When a line below contains the string "legs", show that line.
== DATASET EXTRACT
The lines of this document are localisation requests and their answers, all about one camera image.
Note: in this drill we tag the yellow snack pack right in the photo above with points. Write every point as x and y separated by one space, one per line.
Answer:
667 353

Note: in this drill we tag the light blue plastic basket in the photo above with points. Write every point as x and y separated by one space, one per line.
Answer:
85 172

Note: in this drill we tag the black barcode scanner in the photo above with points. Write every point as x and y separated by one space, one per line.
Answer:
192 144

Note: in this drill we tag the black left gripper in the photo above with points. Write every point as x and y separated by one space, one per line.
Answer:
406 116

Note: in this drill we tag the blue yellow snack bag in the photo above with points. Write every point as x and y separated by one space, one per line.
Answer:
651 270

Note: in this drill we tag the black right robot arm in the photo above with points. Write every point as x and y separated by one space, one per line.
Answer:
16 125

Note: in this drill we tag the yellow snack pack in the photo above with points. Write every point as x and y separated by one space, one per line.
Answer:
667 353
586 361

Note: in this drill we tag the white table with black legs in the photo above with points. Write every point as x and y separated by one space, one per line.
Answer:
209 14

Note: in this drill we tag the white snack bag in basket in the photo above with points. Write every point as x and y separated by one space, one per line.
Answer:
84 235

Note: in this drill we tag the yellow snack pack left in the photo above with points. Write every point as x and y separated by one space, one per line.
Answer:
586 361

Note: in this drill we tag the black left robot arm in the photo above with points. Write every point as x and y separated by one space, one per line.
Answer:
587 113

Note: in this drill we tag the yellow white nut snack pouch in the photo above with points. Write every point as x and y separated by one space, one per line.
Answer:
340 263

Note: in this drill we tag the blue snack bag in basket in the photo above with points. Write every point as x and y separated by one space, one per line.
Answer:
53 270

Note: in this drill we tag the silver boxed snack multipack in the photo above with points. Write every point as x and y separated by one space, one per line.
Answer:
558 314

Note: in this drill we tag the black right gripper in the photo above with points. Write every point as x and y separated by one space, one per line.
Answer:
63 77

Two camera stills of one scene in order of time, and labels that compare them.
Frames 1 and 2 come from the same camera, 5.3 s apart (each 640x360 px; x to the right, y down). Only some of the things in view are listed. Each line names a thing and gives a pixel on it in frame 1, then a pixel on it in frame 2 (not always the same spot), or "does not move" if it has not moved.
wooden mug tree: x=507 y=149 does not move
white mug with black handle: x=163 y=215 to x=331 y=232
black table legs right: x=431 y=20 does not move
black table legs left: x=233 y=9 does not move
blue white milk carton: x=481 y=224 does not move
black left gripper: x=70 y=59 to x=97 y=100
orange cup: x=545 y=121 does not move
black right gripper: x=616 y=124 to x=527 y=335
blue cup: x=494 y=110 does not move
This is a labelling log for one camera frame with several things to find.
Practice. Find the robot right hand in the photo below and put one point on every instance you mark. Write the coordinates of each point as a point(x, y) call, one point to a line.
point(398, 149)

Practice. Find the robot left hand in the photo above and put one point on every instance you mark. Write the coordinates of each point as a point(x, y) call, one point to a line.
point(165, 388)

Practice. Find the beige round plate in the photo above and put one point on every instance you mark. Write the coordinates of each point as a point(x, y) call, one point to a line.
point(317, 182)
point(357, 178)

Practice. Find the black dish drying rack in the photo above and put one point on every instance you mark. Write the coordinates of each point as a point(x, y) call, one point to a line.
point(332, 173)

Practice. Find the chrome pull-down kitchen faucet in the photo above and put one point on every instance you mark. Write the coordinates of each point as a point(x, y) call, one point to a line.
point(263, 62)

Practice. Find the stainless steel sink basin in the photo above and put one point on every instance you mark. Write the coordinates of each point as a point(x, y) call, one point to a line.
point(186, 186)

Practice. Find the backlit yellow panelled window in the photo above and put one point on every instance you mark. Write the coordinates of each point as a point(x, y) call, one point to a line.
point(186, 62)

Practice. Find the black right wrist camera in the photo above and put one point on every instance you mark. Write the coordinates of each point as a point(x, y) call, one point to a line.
====
#### ANSWER TO THIS TASK
Note: in this drill we tag the white table with black legs in the photo above with points. Write every point as x and y separated by one space, one per line.
black table legs right: x=431 y=20 does not move
black table legs left: x=233 y=9 does not move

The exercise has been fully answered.